PROBLEM DESCRIPTION
Within the records below is a range that opens at the line with "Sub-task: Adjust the" and closes at the line with "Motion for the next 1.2". Return that range word for word, both ends included, and only that range.

SOURCE DATA
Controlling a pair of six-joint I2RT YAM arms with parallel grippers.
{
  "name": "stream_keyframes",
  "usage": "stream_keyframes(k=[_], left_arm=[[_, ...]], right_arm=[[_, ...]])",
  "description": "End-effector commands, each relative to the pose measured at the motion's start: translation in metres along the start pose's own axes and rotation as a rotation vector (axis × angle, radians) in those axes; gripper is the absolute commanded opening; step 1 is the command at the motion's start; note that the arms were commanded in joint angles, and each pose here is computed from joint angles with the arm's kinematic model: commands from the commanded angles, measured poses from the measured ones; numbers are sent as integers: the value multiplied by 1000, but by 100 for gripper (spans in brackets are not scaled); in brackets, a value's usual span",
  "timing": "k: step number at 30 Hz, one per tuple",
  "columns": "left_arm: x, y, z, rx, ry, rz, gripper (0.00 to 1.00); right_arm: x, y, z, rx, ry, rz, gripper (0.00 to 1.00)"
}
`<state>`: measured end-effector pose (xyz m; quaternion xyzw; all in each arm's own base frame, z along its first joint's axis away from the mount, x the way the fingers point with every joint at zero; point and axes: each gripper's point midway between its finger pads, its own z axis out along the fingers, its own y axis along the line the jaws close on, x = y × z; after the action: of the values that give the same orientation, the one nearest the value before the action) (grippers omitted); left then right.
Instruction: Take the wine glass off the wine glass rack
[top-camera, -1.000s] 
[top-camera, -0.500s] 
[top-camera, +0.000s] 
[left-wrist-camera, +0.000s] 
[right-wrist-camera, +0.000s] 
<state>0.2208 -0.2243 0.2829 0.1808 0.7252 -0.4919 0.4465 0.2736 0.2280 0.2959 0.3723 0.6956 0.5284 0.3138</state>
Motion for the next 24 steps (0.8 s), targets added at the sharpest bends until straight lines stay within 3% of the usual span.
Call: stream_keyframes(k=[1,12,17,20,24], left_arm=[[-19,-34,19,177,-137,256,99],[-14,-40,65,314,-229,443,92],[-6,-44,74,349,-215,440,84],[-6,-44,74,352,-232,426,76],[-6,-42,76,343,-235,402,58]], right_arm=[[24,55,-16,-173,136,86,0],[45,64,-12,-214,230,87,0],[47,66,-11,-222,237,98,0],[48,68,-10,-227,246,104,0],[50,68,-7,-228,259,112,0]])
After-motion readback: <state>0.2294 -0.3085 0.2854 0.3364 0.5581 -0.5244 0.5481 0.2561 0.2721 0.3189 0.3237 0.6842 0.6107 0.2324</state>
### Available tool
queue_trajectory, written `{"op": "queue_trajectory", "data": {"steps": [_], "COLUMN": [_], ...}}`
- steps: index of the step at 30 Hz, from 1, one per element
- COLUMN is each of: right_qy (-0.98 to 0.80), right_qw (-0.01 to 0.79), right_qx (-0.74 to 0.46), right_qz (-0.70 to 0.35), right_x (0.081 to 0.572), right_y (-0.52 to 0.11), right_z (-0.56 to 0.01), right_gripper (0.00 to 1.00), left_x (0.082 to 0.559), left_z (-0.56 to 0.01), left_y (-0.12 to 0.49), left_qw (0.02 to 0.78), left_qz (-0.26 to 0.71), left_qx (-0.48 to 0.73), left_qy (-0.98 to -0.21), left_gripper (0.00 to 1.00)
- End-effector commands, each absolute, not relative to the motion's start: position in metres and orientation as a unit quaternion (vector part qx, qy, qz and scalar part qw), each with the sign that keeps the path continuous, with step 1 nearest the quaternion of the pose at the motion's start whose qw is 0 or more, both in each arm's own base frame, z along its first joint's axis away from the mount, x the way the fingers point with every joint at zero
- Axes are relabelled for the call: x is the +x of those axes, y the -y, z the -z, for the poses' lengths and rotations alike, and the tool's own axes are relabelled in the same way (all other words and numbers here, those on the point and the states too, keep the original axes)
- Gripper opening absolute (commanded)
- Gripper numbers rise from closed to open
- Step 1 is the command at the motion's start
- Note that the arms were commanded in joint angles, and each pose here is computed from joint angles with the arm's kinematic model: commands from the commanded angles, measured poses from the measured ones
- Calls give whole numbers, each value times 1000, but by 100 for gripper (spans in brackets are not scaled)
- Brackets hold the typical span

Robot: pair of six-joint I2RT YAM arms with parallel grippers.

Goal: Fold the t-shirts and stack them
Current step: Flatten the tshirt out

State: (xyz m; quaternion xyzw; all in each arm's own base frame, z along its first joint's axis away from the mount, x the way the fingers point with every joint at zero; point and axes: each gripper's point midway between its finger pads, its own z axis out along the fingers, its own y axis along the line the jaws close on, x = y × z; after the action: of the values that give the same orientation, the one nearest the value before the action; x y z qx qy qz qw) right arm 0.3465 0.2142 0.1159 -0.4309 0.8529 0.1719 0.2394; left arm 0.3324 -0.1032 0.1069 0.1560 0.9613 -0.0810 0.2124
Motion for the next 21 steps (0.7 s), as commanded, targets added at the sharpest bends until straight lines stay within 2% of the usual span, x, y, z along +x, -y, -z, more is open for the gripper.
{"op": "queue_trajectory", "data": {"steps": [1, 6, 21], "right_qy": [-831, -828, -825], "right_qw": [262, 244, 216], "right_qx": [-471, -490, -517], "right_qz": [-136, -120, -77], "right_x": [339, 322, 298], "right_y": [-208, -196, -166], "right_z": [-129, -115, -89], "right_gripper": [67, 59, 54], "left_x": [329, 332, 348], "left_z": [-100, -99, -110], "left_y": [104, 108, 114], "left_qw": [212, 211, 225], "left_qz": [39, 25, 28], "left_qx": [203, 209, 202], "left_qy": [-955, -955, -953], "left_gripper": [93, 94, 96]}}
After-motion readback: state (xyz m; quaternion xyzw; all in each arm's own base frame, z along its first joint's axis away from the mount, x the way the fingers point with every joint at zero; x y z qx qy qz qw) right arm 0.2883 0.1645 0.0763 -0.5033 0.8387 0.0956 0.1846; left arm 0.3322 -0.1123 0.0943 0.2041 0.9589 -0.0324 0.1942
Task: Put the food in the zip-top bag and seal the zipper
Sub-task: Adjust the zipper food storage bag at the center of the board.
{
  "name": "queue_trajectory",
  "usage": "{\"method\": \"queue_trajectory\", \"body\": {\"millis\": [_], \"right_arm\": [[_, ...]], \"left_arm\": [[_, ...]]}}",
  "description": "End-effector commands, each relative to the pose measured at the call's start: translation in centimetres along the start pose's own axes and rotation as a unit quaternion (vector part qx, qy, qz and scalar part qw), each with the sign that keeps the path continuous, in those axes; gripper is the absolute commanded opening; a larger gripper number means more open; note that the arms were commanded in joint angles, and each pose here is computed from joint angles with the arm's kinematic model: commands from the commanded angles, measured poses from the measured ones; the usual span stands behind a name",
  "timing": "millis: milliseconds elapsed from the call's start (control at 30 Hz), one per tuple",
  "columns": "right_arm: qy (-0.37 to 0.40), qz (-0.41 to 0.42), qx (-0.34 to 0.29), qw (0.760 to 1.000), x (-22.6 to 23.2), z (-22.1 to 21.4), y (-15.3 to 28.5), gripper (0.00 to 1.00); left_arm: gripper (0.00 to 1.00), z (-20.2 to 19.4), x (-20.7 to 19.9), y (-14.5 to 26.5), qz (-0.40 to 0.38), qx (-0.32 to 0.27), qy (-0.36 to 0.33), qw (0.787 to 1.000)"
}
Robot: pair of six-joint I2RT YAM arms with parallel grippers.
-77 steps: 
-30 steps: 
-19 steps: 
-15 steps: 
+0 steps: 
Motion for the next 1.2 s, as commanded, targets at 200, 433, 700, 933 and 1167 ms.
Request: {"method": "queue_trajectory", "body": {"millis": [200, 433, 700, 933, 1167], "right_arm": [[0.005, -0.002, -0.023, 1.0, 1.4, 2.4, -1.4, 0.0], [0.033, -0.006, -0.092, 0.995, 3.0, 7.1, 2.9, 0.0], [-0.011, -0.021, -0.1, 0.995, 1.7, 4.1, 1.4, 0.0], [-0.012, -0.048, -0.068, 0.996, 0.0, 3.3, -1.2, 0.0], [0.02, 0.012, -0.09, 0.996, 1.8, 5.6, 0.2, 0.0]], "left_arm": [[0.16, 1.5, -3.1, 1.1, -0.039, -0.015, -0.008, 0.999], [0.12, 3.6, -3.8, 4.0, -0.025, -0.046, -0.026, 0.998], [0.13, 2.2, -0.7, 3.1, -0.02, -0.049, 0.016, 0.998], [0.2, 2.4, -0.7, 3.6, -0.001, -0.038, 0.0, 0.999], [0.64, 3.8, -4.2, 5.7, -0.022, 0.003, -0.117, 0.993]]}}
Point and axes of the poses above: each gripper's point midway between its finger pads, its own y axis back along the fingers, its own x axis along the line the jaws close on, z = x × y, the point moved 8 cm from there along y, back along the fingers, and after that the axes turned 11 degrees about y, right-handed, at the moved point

TASK RESULT
Sub-task: Adjust the zipper food storage bag at the center of the board.
{
  "name": "queue_trajectory",
  "usage": "{\"method\": \"queue_trajectory\", \"body\": {\"millis\": [_], \"right_arm\": [[_, ...]], \"left_arm\": [[_, ...]]}}",
  "description": "End-effector commands, each relative to the pose measured at the call's start: translation in centimetres along the start pose's own axes and rotation as a unit quaternion (vector part qx, qy, qz and scalar part qw), each with the sign that keeps the path continuous, in those axes; gripper is the absolute commanded opening; a larger gripper number means more open; note that the arms were commanded in joint angles, and each pose here is computed from joint angles with the arm's kinematic model: commands from the commanded angles, measured poses from the measured ones; the usual span stands behind a name",
  "timing": "millis: milliseconds elapsed from the call's start (control at 30 Hz), one per tuple",
  "columns": "right_arm: qy (-0.37 to 0.40), qz (-0.41 to 0.42), qx (-0.34 to 0.29), qw (0.760 to 1.000), x (-22.6 to 23.2), z (-22.1 to 21.4), y (-15.3 to 28.5), gripper (0.00 to 1.00); left_arm: gripper (0.00 to 1.00), z (-20.2 to 19.4), x (-20.7 to 19.9), y (-14.5 to 26.5), qz (-0.40 to 0.38), qx (-0.32 to 0.27), qy (-0.36 to 0.33), qw (0.787 to 1.000)"
}
Robot: pair of six-joint I2RT YAM arms with parallel grippers.
-77 steps: 
-30 steps: 
-19 steps: 
-15 steps: 
+0 steps: 
Motion for the next 1.2 s, as commanded, targets at 200, 433, 700, 933 and 1167 ms.

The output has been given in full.